__Task requirements__: Exact transcription, pictures omitted: reproduce the listing below.

*** Opening of Data shown ***

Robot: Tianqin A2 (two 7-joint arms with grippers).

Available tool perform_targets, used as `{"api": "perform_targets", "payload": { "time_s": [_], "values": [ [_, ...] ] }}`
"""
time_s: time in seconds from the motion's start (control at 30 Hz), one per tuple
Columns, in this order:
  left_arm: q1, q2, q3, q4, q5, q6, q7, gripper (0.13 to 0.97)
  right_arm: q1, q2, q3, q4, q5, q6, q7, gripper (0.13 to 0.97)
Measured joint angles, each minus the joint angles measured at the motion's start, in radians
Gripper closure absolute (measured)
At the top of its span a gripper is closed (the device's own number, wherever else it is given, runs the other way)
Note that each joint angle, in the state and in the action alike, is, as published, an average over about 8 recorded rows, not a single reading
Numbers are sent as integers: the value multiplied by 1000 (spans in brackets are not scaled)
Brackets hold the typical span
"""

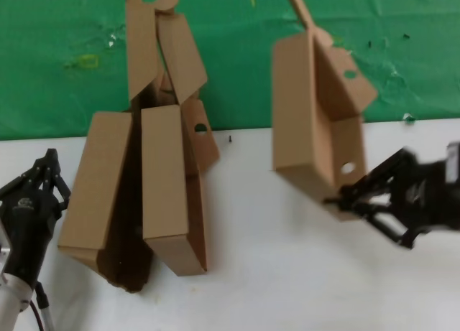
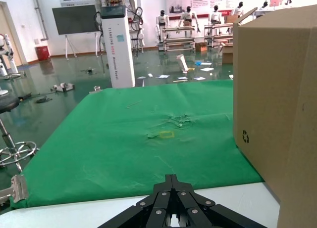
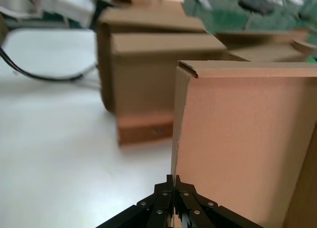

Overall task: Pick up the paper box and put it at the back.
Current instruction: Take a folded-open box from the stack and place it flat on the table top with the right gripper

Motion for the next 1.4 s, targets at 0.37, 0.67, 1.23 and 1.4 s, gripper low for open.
{"api": "perform_targets", "payload": {
  "time_s": [0.37,0.67,1.23,1.4],
  "values": [
    [0,0,0,0,0,0,0,954,343,23,-80,-4,-278,-313,291,946],
    [0,0,0,0,0,0,0,954,690,-138,-372,-139,-523,-504,314,946],
    [0,0,0,0,0,0,0,954,953,-551,-708,-686,-883,-504,24,946],
    [0,0,0,0,0,0,0,954,947,-650,-740,-853,-975,-435,-70,946]
  ]
}}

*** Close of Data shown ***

__Problem solution__:
Robot: Tianqin A2 (two 7-joint arms with grippers).

Available tool perform_targets, used as `{"api": "perform_targets", "payload": { "time_s": [_], "values": [ [_, ...] ] }}`
"""
time_s: time in seconds from the motion's start (control at 30 Hz), one per tuple
Columns, in this order:
  left_arm: q1, q2, q3, q4, q5, q6, q7, gripper (0.13 to 0.97)
  right_arm: q1, q2, q3, q4, q5, q6, q7, gripper (0.13 to 0.97)
Measured joint angles, each minus the joint angles measured at the motion's start, in radians
Gripper closure absolute (measured)
At the top of its span a gripper is closed (the device's own number, wherever else it is given, runs the other way)
Note that each joint angle, in the state and in the action alike, is, as published, an average over about 8 recorded rows, not a single reading
Numbers are sent as integers: the value multiplied by 1000 (spans in brackets are not scaled)
Brackets hold the typical span
"""


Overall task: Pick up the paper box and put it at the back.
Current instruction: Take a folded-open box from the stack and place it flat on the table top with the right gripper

Motion for the next 1.4 s, targets at 0.37, 0.67, 1.23 and 1.4 s, gripper low for open.
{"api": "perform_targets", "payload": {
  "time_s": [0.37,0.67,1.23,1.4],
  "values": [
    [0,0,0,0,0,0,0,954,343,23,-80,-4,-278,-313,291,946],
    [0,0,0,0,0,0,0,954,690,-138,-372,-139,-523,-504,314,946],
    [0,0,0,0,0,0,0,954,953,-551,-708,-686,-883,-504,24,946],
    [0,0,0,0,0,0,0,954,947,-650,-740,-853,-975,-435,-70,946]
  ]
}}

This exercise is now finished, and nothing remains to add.